Description of the task: From the listing below, pull each line that includes "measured".

»»

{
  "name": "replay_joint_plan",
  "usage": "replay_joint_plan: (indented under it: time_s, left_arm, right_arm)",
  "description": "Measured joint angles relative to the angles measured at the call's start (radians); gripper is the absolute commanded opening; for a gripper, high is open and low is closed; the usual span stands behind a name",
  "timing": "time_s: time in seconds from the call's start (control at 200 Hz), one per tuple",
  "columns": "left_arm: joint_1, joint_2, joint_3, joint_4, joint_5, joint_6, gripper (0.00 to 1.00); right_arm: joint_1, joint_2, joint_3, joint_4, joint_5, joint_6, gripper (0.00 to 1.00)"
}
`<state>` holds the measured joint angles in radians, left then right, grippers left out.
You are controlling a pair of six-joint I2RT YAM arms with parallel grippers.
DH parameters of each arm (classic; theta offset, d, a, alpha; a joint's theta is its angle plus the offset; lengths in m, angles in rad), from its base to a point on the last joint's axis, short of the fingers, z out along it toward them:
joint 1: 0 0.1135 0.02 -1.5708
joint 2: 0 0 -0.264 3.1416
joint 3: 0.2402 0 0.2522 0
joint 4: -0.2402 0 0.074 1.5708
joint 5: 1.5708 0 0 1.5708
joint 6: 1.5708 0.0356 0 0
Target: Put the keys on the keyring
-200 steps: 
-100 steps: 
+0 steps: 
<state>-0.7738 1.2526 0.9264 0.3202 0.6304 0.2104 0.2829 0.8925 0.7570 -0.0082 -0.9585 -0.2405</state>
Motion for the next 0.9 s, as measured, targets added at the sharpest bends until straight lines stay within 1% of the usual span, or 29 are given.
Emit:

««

Reply to the task:
  "description": "Measured joint angles relative to the angles measured at the call's start (radians); gripper is the absolute commanded opening; for a gripper, high is open and low is closed; the usual span stands behind a name",
`<state>` holds the measured joint angles in radians, left then right, grippers left out.
Motion for the next 0.9 s, as measured, targets added at the sharpest bends until straight lines stay within 1% of the usual span, or 29 are given.

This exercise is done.